- **Task details**: Please write out only the lines from the line with "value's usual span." to the line with "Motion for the", inclusive, exactly as they stand below, without the pictures.

- **Provided data**:
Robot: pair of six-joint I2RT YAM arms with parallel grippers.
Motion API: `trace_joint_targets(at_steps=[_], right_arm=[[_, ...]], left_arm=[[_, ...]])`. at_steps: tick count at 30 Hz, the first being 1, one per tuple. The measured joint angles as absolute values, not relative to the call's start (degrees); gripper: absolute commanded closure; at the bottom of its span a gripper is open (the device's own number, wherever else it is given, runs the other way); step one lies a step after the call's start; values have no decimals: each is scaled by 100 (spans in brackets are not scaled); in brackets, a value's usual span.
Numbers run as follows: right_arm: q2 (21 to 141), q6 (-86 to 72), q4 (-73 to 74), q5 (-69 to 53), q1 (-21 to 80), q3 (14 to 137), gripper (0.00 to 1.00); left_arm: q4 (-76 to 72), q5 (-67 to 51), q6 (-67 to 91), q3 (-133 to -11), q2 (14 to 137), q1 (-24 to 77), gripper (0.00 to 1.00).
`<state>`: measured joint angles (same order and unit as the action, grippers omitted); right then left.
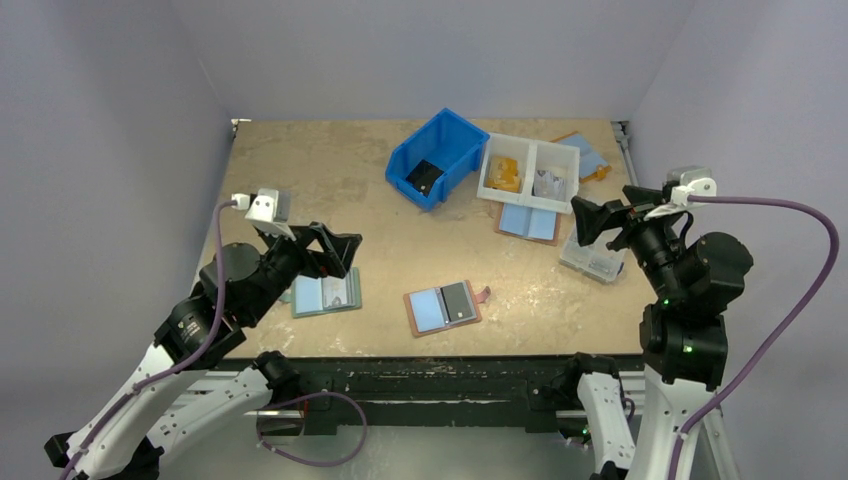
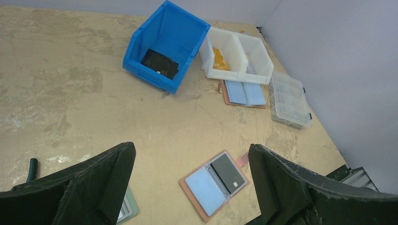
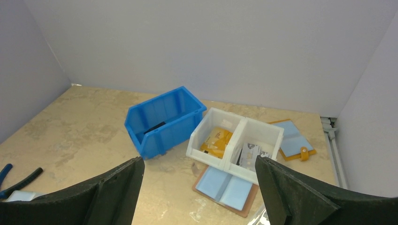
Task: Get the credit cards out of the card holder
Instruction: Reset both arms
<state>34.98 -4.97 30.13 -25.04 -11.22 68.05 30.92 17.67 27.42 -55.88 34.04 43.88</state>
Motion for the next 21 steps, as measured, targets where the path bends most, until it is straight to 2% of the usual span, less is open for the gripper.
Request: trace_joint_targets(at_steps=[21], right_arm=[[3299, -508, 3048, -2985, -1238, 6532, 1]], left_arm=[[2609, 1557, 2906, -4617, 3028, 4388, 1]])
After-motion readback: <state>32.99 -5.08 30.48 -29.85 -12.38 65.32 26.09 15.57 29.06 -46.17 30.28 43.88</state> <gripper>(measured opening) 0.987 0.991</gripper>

- **Answer section**:
Motion API: `trace_joint_targets(at_steps=[_], right_arm=[[_, ...]], left_arm=[[_, ...]])`. at_steps: tick count at 30 Hz, the first being 1, one per tuple. The measured joint angles as absolute values, not relative to the call's start (degrees); gripper: absolute commanded closure; at the bottom of its span a gripper is open (the device's own number, wherever else it is given, runs the other way); step one lies a step after the call's start; values have no decimals: each is scaled by 100 (spans in brackets are not scaled); in brackets, a value's usual span.
Numbers run as follows: right_arm: q2 (21 to 141), q6 (-86 to 72), q4 (-73 to 74), q5 (-69 to 53), q1 (-21 to 80), q3 (14 to 137), gripper (0.00 to 1.00); left_arm: q4 (-76 to 72), q5 (-67 to 51), q6 (-67 to 91), q3 (-133 to -11), q2 (14 to 137), q1 (-24 to 77), gripper (0.00 to 1.00).
`<state>`: measured joint angles (same order and unit as the action, grippers omitted); right then left.
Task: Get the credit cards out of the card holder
Instruction: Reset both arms
<state>34.98 -4.97 30.13 -25.04 -11.22 68.05 30.92 17.67 27.42 -55.88 34.04 43.88</state>
Motion for the next 21 steps, as measured, targets where the path bends most, until it is straight to 2% of the usual span, less is open for the gripper.

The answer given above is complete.